Problem to work on ::
Search the data for the string "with", and report each line where it is found.

Material provided ::
###

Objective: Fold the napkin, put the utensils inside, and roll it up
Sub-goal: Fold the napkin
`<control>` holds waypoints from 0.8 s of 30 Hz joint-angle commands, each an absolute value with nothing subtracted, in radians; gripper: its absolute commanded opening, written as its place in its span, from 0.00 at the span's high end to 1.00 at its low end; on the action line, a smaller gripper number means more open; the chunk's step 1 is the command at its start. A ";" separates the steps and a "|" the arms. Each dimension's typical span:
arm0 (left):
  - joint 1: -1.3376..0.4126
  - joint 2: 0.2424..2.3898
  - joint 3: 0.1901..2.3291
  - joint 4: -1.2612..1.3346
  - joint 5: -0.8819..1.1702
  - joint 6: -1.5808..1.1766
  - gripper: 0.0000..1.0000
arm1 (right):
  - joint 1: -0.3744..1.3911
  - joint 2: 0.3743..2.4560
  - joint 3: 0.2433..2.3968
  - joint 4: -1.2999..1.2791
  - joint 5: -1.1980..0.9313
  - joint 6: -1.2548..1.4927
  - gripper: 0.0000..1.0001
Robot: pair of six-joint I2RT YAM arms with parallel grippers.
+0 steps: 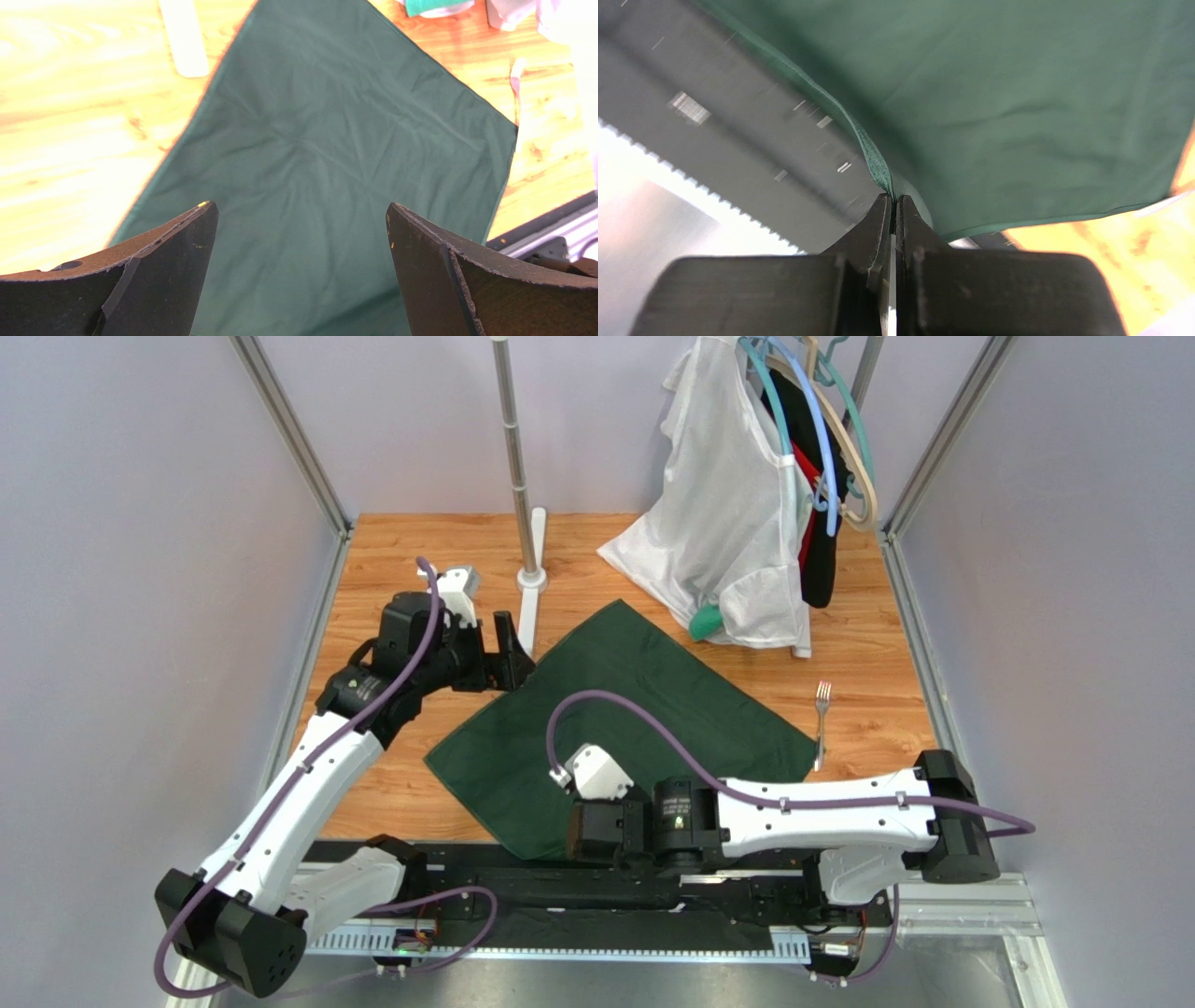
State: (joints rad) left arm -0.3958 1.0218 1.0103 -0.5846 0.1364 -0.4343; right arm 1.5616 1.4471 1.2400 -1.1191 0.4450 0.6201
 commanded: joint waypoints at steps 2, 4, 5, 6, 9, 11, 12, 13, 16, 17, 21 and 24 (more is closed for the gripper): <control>-0.368 1.009 1.115 -0.690 0.097 -0.338 0.01 | 1.419 1.407 1.236 -1.005 0.540 0.427 1.00; -0.356 1.017 1.127 -0.699 0.095 -0.327 0.01 | 1.352 1.414 1.235 -0.947 0.537 0.344 1.00; -0.354 1.022 1.140 -0.701 0.095 -0.318 0.01 | 1.327 1.417 1.235 -0.928 0.534 0.319 1.00; -0.350 1.031 1.146 -0.704 0.098 -0.314 0.01 | 1.278 1.423 1.233 -0.908 0.531 0.263 1.00; -0.338 1.055 1.172 -0.716 0.098 -0.292 0.01 | 1.186 1.457 1.242 -0.838 0.509 0.190 1.00; -0.328 1.074 1.189 -0.724 0.098 -0.278 0.01 | 1.141 1.492 1.252 -0.786 0.485 0.126 1.00; -0.325 1.078 1.193 -0.726 0.100 -0.273 0.01 | 1.099 1.503 1.259 -0.766 0.474 0.105 1.00; -0.322 1.083 1.203 -0.727 0.100 -0.268 0.01 | 1.079 1.515 1.265 -0.731 0.450 0.066 1.00; -0.307 1.103 1.221 -0.730 0.100 -0.255 0.01 | 1.016 1.583 1.298 -0.677 0.419 0.003 1.00; -0.299 1.115 1.226 -0.732 0.101 -0.247 0.01 | 1.002 1.615 1.307 -0.667 0.414 -0.023 1.00; -0.282 1.140 1.241 -0.741 0.103 -0.229 0.01 | 0.931 1.698 1.373 -0.638 0.390 -0.080 1.00; -0.270 1.149 1.244 -0.738 0.091 -0.222 0.01 | 0.899 1.752 1.422 -0.624 0.382 -0.118 1.00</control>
State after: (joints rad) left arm -0.2893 1.1412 1.2034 -0.7353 0.1017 -0.2615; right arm 0.9367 1.7050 1.3319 -0.7063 0.4065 -0.0170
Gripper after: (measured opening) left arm 0.990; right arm 0.017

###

Written solution ::
`<control>` holds waypoints from 0.8 s of 30 Hz joint-angle commands, each an absolute value with nothing subtracted, in radians; gripper: its absolute commanded opening, written as its place in its span, from 0.00 at the span's high end to 1.00 at its low end; on the action line, a smaller gripper number means more open; the chunk's step 1 is the command at its start. A ";" separates the steps and a "|" the arms. Each dimension's typical span:
Robot: pair of six-joint I2RT YAM arms with parallel grippers.

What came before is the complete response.